SGP/SIRS/C1 - SW direct normal data drop out

NIP cable had failed during this time period.

Short_direct_normal data are not recoverable during this time period. However, it can be 
reconstructed using the following formula for each one minute data:
   short_direct_normal = (down_short_hemisp-down_short_diffuse_hemisp)/cos(zenith angle)

• inst_direct_normal

• Radiation, shortwave, direct normal irradiance, 1-min avg(short_direct_normal)
• short_direct_normal_std
• Shortwave Direct Normal Irradiance, Pyrheliometer, Maxima(short_direct_normal_max)
• Shortwave Direct Normal Irradiance, Pyrheliometer, Minima(short_direct_normal_min)

SGP/SIRS/C1 - Reprocessed: Upwelling shortwave

The upwelling shortwave hemispheric data were bad 20090914-20091009 due to a broken 
instrument cable.  The cable was replaced on 10/09 at 1711 GMT but the leads were reversed. The 
leads were corrected 10/19 at 2001 GMT.

The data for 20090914-20091019 have been reprocessed. The bad data from 20090914-20091009 
were set to missing in the newly available reprocessed data set. The 20091009-20091019 
data were corrected by applying a (-1) multiplier.

• inst_up_short_hemisp

• Radiation, shortwave, at 10-m height, upwelling hemispheric irrad., 1-min avg(up_short_hemisp)
• up_short_hemisp_std
• Upwelling Shortwave Hemispheric Irradiance, Unventilated Pyranometer, Minima(up_short_hemisp_min)
• Upwelling Shortwave Hemispheric Irradiance, Unventilated Pyranometer, Maxima(up_short_hemisp_max)

SGP/SIRS/C1 - Failed Upwelling SW cable

The upwelling shortwave hemispheric (up_short_hemisp) data were missing or incorrect due 
to a bad cable.  Cable was replaced on 6/30 and the problem was resolved.

• inst_up_short_hemisp

• Radiation, shortwave, at 10-m height, upwelling hemispheric irrad., 1-min avg(up_short_hemisp)
• up_short_hemisp_std
• Upwelling Shortwave Hemispheric Irradiance, Unventilated Pyranometer, Minima(up_short_hemisp_min)
• Upwelling Shortwave Hemispheric Irradiance, Unventilated Pyranometer, Maxima(up_short_hemisp_max)

SGP/SIRS/C1 - NIP failure

The short_direct_normal (NIP instrument) cable failed during this time period.	Data are 
not recoverable.

Users can derive an estimate of direct normal values using the following formula:
short_direct_normal = (down_short_hemisp - down_short_diffuse_hemisp)/cos(zenith angle)

• inst_direct_normal

• Radiation, shortwave, direct normal irradiance, 1-min avg(short_direct_normal)
• short_direct_normal_std
• Shortwave Direct Normal Irradiance, Pyrheliometer, Maxima(short_direct_normal_max)
• Shortwave Direct Normal Irradiance, Pyrheliometer, Minima(short_direct_normal_min)

SGP/SIRS/C1 - NIP Failure

The short_direct_normal (NIP instrument) cable failed (broken wire in NIP connector) 
during this time period. Data are not recoverable.

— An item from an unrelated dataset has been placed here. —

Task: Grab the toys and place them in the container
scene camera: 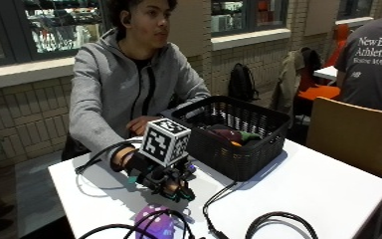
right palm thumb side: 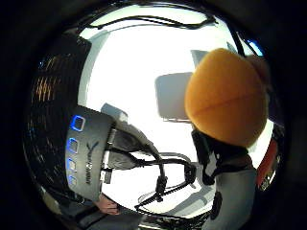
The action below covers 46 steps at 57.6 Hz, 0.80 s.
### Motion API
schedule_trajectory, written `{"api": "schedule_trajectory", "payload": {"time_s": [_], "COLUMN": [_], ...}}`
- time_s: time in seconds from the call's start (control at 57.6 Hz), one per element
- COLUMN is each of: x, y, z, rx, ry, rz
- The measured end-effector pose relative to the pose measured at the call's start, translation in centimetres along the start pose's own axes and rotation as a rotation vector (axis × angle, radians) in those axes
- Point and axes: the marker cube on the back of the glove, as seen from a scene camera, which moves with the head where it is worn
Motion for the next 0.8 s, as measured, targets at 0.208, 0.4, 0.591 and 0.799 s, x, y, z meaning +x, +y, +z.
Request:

An estimate of direct normal values can be derived using the following formula:

short_direct_normal = (down_short_hemisp - down_short_diffuse_hemisp)/cos(zenith angle)

• inst_direct_normal

• Radiation, shortwave, direct normal irradiance, 1-min avg(short_direct_normal)
• short_direct_normal_std
• Shortwave Direct Normal Irradiance, Pyrheliometer, Maxima(short_direct_normal_max)
• Shortwave Direct Normal Irradiance, Pyrheliometer, Minima(short_direct_normal_min)

SGP/SIRS/C1 - Reprocess: Incorrect downwelling longwave calibration coefficient

Calibration coefficient for downwelling longwave was incorrect for the specified period.

To correct the one minute data b1 datastream follow the procedure below:
1) Obtain the following variables from the 20s datastream for each one minute of the 
affected time range:
  inst_down_long_shaded_dome_resist (Rd)
  inst_down_long_shaded_case_resist (Rc)
  inst_down_long_hemisp_shaded_tp (tpDIR_mV)
                                         
2) using the 20s tp voltage in mV convert to uV.
  tpDIR[uV] = inst_down_long_hemisp_shaded_tp[mV]*1000[uV/mV]

3) For each 20s data entry convert Rd and Rc to temperature
  Td =1/ (a0 + (a1*LN (Rd*1000) + (a2*LN (Rd*1000)^3)))
  Tc = 1/ (a0 + (a1*LN (Rc*1000) + (a2*LN (Rc*1000)^3)))
  where a0 = 0.0010295 
        a1 = 0.0002391
        a2 = 0.0000001568

4) Apply for each 20s data entry: (correct k1=0.2762)
  WinDIR(W/m2)= [0.2762*tpDIR] + Sigma*Tc^4 -4*Sigma*(Td^4 - Tc^4)
  where, Sigma = 5.6704E-8 (Stefan-Boltzman Const)
                                      
5) Generate new 1 minute average from the 3 20-second measurements

• inst_down_long_shaded_dome_resist
• inst_down_long_shaded_case_resist
• Irradiance, longwave, downwelling, hemispheric, thermopile (Shaded Pyrgeometer1)(inst_down_long_hemisp_shaded_tp)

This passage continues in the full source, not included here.